FIG. 2 is a cross-sectional view of the ring lighting device according to the embodiment.

FIG. 3 is a bottom view of the ring lighting device according to the embodiment.

FIG. 4 is a sectional view of a ring lighting device according to a second embodiment of the present invention.

FIG. 5 is a sectional view of a ring lighting device according to a third embodiment of the present invention.

[Explanation of symbols]

1 Objective lens (optical system) 1A optical axis 11 Case (lighting device body) 20 light emitting diode 30 lens array 31 Condensing lens 40 Fresnel lens (optical element) 51 lens (optical element) 52 holes 61 Prism (optical element) 62 plane of incidence

Claims (6)

[Claims] 1. A ring illuminator arranged in a ring shape around an optical axis of an optical system, wherein the ring illuminator is arranged substantially concentrically with respect to the optical axis and emits light in one direction substantially parallel to the optical axis. A plurality of light emitting diodes that emit light as a light source, and a lens array that has a plurality of condenser lenses that are arranged in front of the light emitting direction at a predetermined distance from the light emitting diodes and that are arranged corresponding to the respective light emitting diodes. A ring illuminator, comprising: an optical element that is disposed in front of the lens array in the light emitting direction and that condenses the illumination light that has passed through the condenser lens at a predetermined position. 2. The ring lighting device according to claim 1, wherein a distance between the light emitting diode and the condenser lens is substantially equal to a focal length of the condenser lens. apparatus. 3. The ring lighting device according to claim 1, wherein the lens array and the optical element are modularized and can be detachably attached to a lighting device main body to which the plurality of light emitting diodes are fixed.
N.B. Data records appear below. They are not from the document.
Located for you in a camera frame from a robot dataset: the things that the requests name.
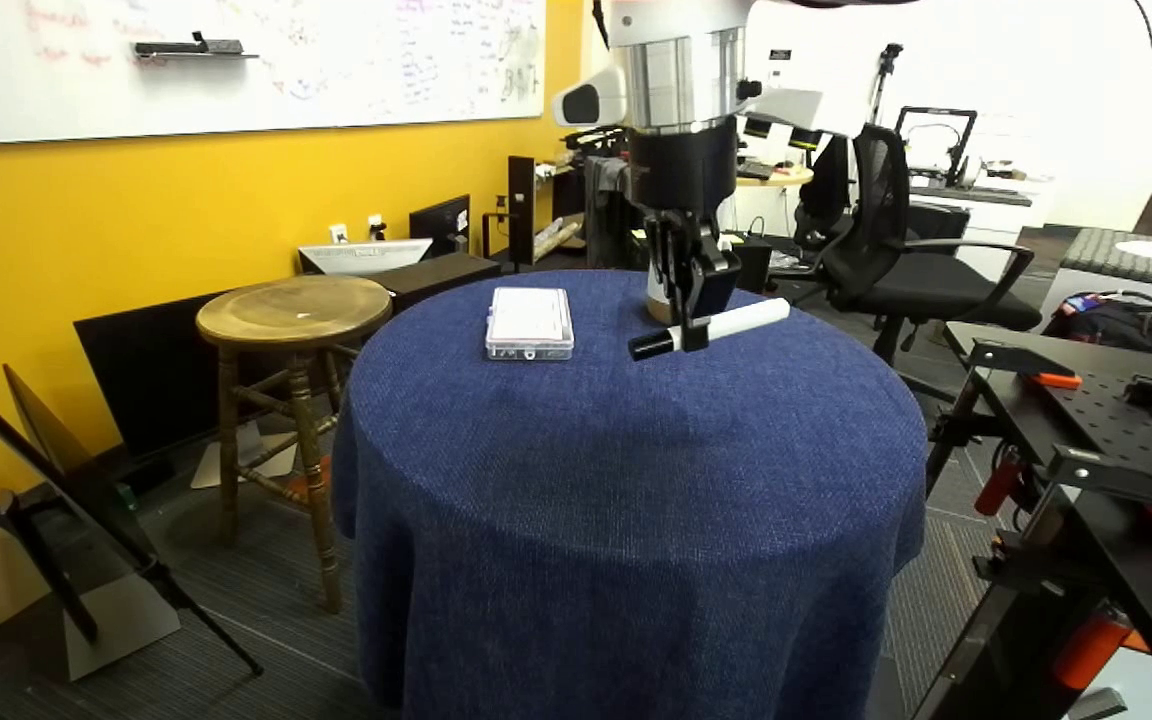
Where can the black whiteboard eraser holder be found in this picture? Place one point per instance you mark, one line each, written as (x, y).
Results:
(189, 50)

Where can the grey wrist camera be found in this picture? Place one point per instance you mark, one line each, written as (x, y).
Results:
(594, 100)

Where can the black perforated metal workbench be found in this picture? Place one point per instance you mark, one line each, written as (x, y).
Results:
(1120, 424)

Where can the round wooden stool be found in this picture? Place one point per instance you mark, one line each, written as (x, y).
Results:
(291, 310)

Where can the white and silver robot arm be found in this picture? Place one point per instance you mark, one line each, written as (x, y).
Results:
(682, 67)

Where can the blue round tablecloth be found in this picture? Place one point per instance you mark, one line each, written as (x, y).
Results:
(628, 534)

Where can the white marker with black cap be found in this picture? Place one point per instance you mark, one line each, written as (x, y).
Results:
(720, 327)

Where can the white shallow tray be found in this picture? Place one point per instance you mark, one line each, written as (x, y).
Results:
(366, 253)

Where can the black tripod stand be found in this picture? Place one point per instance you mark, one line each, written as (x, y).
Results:
(56, 503)

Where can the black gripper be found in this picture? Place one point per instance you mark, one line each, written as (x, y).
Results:
(682, 185)

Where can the black office chair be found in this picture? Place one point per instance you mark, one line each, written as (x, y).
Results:
(910, 262)

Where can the black open frame stand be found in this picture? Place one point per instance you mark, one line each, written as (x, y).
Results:
(939, 141)

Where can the white flat plastic box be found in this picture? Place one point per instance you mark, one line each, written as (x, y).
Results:
(531, 322)

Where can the wall whiteboard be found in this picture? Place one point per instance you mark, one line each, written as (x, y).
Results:
(269, 67)

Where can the black upright speaker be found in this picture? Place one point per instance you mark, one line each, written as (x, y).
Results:
(520, 207)

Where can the black backpack with red trim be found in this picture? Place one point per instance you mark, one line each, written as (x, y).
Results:
(1116, 322)
A ring illuminator characterized by being attached. 4. The ring illuminator according to claim 1, wherein the optical element is a Fresnel lens. 5. The ring illuminator according to claim 1, wherein the optical element is a substantially donut-shaped lens having a hole in a central portion thereof. 6. The ring illuminating device according to claim 1, wherein the optical element includes an incident surface formed in a substantially concentric shape and having a predetermined inclination according to a radial position. A ring illuminator, which is a prism.